§ **TASK TO COMPLETE**: Scan the records below. List lines holding "kitchen".

§ **SUPPLIED DATA**:
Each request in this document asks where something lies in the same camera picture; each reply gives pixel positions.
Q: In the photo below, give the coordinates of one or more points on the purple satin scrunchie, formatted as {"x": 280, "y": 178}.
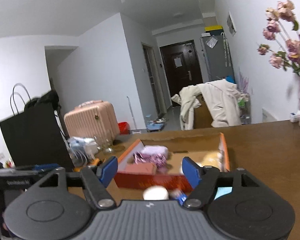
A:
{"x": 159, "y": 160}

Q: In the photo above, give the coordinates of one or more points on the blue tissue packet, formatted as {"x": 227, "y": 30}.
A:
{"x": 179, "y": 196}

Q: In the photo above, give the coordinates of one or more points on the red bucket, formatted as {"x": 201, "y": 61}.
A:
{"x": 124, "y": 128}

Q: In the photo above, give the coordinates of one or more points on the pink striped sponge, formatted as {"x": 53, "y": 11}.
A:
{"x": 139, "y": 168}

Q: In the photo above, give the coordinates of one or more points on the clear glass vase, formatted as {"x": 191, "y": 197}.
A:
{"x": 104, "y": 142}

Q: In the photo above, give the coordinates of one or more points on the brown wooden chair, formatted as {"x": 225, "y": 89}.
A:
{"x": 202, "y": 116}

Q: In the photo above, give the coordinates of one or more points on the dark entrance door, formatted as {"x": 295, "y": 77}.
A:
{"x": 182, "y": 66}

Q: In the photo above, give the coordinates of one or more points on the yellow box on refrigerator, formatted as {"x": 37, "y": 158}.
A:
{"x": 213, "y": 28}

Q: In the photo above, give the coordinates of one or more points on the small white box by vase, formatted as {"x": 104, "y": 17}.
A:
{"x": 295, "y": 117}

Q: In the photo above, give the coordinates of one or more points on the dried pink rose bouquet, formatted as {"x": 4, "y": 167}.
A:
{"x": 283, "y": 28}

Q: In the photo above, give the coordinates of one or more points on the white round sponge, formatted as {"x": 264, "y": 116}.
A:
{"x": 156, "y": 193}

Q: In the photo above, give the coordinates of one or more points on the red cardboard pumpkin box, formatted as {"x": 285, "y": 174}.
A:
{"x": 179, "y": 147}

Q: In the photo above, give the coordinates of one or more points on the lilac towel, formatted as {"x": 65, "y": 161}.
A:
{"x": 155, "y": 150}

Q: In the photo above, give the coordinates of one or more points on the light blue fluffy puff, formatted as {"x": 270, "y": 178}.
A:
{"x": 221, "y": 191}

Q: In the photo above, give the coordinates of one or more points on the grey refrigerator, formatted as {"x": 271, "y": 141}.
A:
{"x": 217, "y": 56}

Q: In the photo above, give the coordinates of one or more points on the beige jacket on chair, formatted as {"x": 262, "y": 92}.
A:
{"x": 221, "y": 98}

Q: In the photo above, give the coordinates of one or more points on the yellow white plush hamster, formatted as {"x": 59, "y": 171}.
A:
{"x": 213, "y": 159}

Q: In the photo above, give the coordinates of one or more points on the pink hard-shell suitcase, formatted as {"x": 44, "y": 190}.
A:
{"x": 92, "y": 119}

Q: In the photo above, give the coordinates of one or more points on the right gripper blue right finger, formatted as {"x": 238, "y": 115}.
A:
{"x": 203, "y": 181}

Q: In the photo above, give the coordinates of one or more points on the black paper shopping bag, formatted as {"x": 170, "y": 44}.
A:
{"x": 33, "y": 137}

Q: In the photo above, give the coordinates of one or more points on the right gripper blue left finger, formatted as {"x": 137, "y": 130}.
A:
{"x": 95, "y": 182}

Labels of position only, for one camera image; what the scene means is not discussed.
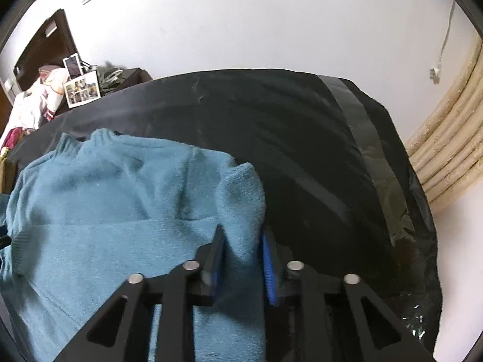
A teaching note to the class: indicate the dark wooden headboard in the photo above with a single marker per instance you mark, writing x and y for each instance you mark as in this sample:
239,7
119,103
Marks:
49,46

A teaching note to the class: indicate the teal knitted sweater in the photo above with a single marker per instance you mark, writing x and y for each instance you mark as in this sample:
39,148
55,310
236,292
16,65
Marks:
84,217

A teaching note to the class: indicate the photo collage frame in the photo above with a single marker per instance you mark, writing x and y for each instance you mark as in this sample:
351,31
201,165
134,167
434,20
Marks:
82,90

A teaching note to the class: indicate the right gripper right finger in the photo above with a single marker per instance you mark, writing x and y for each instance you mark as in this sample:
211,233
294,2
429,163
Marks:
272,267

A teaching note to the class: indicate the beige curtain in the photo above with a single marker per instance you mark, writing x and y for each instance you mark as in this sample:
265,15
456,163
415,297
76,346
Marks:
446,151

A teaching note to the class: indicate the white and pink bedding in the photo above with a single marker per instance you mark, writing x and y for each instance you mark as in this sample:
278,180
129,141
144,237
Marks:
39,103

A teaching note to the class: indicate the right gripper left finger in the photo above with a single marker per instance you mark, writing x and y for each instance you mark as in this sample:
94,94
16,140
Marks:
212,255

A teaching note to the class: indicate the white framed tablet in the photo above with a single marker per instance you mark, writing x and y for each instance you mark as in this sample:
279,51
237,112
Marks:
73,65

...

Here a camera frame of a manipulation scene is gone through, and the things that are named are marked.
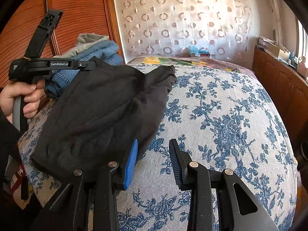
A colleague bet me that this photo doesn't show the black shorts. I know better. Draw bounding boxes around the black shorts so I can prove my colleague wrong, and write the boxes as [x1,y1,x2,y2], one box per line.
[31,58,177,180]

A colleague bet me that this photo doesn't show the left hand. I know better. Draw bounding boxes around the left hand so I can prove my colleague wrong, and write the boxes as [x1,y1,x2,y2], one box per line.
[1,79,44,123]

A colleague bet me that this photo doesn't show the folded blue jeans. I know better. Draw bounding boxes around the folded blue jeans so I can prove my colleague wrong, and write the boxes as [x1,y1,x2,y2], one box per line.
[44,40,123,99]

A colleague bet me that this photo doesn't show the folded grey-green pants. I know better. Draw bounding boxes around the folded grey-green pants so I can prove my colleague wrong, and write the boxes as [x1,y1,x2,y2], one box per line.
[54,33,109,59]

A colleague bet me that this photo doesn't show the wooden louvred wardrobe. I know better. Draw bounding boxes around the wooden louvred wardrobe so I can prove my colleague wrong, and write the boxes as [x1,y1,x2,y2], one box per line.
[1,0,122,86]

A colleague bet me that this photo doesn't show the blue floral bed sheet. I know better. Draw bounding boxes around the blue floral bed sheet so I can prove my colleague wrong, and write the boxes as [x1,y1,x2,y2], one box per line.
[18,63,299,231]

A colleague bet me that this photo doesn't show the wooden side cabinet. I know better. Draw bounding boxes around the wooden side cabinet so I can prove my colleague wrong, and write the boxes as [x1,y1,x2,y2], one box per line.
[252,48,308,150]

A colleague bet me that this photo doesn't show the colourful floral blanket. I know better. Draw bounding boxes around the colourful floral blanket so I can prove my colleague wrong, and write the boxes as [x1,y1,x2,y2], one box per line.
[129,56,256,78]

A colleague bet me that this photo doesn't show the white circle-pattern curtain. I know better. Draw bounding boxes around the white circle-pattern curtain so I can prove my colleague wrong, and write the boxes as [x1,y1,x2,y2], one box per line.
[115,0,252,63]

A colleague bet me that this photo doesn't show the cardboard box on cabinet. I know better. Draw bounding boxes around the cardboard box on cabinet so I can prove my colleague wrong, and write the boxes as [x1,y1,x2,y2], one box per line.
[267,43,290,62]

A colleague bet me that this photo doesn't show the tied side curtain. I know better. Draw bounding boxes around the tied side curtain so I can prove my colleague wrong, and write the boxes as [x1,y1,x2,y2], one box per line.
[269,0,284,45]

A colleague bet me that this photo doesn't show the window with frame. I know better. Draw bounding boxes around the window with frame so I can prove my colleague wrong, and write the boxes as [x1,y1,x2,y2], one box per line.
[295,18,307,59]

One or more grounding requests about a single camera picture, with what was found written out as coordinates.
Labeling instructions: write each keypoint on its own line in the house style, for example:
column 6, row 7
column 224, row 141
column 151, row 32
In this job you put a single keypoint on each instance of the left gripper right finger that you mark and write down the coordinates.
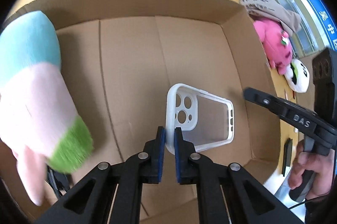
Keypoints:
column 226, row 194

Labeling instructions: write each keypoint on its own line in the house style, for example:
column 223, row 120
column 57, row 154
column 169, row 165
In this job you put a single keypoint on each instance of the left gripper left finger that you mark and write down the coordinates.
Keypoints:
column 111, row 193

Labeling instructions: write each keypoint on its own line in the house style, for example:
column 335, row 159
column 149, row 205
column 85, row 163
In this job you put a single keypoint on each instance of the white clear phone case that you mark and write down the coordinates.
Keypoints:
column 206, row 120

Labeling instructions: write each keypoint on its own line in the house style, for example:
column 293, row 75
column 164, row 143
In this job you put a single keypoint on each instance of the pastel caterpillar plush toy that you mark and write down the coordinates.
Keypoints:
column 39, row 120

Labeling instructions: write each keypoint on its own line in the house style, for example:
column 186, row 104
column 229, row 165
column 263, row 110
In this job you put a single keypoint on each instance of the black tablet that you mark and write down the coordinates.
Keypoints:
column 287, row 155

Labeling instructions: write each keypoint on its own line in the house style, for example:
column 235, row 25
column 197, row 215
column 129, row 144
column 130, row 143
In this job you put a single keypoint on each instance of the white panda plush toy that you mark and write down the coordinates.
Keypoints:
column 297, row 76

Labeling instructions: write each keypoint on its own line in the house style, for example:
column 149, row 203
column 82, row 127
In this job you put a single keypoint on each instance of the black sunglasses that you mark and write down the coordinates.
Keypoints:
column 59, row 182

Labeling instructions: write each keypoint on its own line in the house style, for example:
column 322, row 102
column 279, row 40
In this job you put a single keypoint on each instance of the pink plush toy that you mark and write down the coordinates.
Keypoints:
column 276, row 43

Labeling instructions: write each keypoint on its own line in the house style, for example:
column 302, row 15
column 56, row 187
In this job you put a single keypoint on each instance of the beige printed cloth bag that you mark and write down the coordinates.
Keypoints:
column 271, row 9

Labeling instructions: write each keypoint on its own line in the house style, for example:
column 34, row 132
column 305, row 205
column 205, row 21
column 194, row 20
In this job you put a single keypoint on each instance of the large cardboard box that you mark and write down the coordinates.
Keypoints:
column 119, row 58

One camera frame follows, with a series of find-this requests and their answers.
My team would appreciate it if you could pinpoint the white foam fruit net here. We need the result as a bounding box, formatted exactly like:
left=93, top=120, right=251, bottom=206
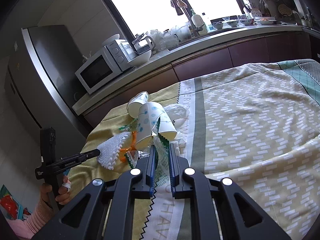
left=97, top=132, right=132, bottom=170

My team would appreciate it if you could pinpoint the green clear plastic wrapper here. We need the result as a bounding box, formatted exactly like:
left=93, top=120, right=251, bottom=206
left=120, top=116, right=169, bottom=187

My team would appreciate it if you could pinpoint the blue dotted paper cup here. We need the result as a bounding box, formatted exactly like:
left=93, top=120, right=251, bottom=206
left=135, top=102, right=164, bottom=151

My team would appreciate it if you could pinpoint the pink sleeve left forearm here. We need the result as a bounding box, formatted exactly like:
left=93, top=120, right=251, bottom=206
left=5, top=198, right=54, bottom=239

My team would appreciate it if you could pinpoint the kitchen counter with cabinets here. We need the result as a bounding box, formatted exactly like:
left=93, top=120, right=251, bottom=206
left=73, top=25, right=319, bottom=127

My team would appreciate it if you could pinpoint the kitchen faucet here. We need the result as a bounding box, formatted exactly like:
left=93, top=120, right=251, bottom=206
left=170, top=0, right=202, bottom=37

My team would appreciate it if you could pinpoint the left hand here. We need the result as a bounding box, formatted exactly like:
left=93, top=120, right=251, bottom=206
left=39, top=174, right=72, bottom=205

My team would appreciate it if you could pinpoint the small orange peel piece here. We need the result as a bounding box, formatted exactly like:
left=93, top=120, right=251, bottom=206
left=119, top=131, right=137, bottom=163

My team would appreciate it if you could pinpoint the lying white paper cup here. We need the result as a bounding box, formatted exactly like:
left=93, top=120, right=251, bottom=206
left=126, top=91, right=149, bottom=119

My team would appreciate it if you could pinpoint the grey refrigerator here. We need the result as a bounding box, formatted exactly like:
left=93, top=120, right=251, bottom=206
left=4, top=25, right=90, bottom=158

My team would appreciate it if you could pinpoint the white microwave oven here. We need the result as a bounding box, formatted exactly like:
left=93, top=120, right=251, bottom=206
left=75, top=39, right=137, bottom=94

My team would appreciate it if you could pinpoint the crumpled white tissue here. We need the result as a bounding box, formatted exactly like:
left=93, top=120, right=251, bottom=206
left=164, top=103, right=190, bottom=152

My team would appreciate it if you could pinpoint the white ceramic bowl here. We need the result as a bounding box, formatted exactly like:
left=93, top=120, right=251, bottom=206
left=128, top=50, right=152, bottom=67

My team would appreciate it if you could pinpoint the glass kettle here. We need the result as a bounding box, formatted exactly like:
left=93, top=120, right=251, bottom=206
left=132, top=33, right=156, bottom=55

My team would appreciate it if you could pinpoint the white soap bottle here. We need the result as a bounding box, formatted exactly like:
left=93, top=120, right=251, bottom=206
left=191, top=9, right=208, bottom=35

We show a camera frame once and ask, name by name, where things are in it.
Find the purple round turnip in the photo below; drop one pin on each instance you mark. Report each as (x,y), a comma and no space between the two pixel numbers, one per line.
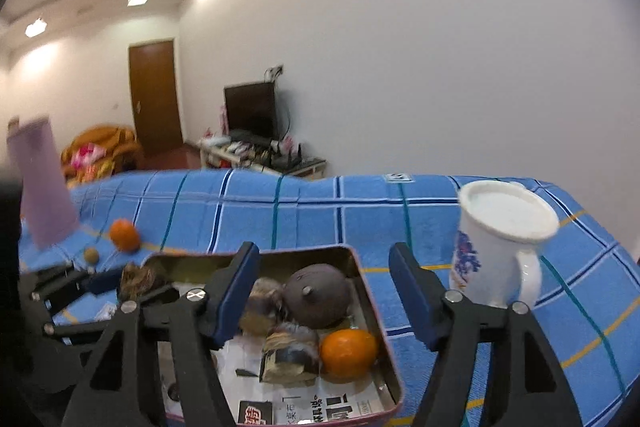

§ **ANSWER TO THE PROBLEM**:
My team would appreciate it if you could pinpoint the kitchen counter with cabinets here. We need the result as a bounding box, formatted exactly like:
My team would appreciate it if you could pinpoint the kitchen faucet here. We need the result as a bounding box, formatted exactly like:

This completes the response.